5

This regular expression matches palindromes: ^((.)(?1)\2|.?)$

Can't wrap my head around how it works. When does the recursion end, and when regex breaks from the recursive subpattern and goes to "|.?" part?

Thanks.

edit: sorry I didn't explain \2 and (?1)

(?1) - refers to first subpattern (to itself)

\2 - back-reference to a match of second subpattern, which is (.)

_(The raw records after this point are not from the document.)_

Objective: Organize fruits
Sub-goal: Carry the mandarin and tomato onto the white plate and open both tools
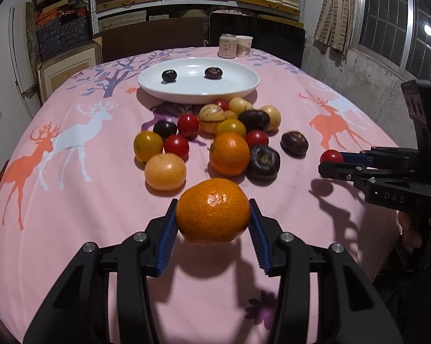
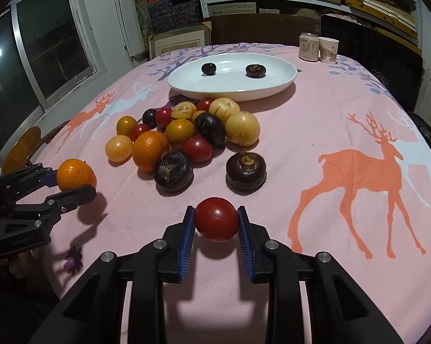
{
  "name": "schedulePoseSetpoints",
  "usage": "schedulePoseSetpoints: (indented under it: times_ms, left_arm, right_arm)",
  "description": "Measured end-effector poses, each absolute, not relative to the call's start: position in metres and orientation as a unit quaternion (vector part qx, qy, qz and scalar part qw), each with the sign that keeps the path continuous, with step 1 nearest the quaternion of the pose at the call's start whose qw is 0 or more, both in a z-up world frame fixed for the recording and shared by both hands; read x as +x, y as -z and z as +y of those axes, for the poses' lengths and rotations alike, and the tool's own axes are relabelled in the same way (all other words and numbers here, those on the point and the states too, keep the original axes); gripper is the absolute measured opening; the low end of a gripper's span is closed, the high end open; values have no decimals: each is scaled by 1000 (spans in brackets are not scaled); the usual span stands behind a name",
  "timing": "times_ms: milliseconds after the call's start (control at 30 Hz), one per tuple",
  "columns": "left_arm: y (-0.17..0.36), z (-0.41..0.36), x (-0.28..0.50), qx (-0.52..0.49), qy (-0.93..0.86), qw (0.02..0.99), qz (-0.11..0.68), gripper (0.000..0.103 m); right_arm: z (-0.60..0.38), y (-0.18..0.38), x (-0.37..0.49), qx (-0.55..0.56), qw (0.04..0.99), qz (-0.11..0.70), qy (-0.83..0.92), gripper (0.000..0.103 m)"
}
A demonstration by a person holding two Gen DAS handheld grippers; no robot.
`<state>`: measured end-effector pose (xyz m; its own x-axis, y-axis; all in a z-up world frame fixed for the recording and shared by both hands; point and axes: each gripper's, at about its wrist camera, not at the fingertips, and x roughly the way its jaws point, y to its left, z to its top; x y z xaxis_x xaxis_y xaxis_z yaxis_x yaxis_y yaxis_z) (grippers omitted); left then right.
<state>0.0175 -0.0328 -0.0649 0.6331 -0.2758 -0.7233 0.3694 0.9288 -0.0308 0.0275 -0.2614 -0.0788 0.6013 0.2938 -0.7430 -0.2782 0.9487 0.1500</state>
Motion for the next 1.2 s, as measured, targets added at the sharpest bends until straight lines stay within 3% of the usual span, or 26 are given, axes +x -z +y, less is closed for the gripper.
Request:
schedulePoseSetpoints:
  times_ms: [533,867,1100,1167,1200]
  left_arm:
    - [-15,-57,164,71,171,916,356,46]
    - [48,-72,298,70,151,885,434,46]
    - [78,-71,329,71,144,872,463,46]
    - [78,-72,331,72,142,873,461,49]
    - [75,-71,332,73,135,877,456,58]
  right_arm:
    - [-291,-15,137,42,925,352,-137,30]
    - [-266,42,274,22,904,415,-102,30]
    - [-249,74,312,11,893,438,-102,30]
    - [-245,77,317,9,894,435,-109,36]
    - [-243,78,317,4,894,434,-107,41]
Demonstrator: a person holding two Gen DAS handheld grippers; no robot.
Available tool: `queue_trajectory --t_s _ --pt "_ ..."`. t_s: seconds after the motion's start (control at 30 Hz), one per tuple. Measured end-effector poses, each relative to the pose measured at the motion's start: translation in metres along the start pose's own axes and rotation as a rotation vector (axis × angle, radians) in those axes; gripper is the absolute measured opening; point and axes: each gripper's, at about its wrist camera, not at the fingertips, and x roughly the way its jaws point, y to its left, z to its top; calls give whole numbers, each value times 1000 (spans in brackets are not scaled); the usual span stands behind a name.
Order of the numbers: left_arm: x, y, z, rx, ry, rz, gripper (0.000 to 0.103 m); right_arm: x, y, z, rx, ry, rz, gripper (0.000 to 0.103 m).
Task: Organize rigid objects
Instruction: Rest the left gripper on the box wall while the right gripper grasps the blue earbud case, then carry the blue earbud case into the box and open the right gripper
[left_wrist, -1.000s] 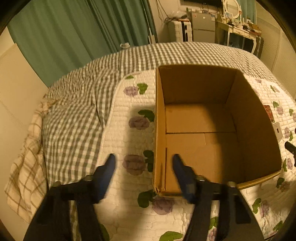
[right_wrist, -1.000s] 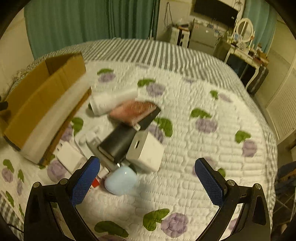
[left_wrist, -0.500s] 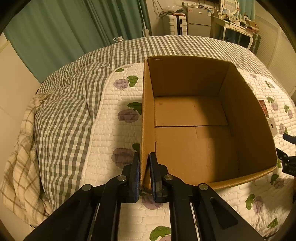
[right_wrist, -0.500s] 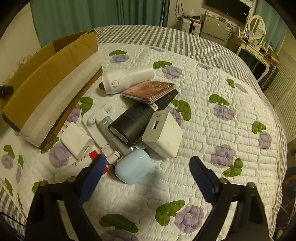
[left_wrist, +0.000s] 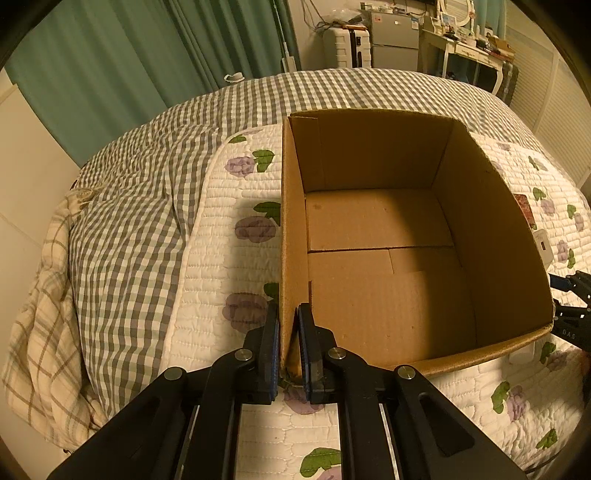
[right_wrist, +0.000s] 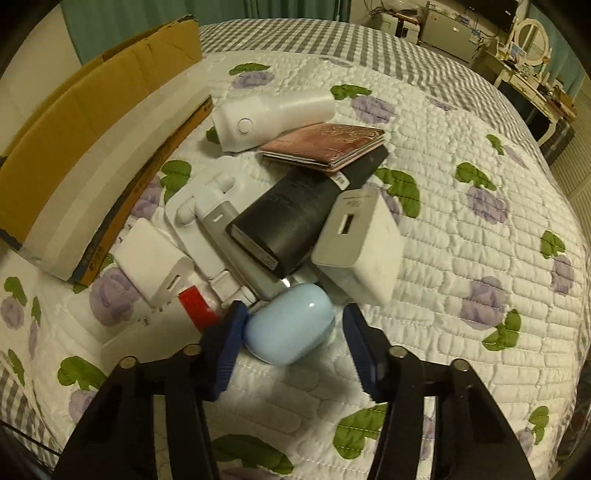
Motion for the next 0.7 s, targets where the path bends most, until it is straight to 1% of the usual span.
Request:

Above example written in PHP. Matches both "abba" (no mid palindrome character) and "abcba" - has a middle, non-reflected character

alexy2k
  • 560
  • 1
  • 6
  • 10

3 Answers3

4

^((.)(?1)\2|.?)$

The ^ and $ asserts the beginning and the end of the string respectively. Let us look at the content in between, which is more interesting:

((.)(?1)\2|.?)
1------------1 // Capturing group 1
 2-2           // Capturing group 2

Look at the first part (.)(?1)\2, we can see that it will try to match any character, and that same character at the end (back reference \2, which refers to the character matched by (.)). In the middle, it will recursively match for the whole capturing group 1. Note that there is an implicit assertion (caused by (.) matching one character at the beginning and \2 matching the same character at the end) that requires the string to be at least 2 characters. The purpose of the first part is chopping the identical ends of the string, recursively.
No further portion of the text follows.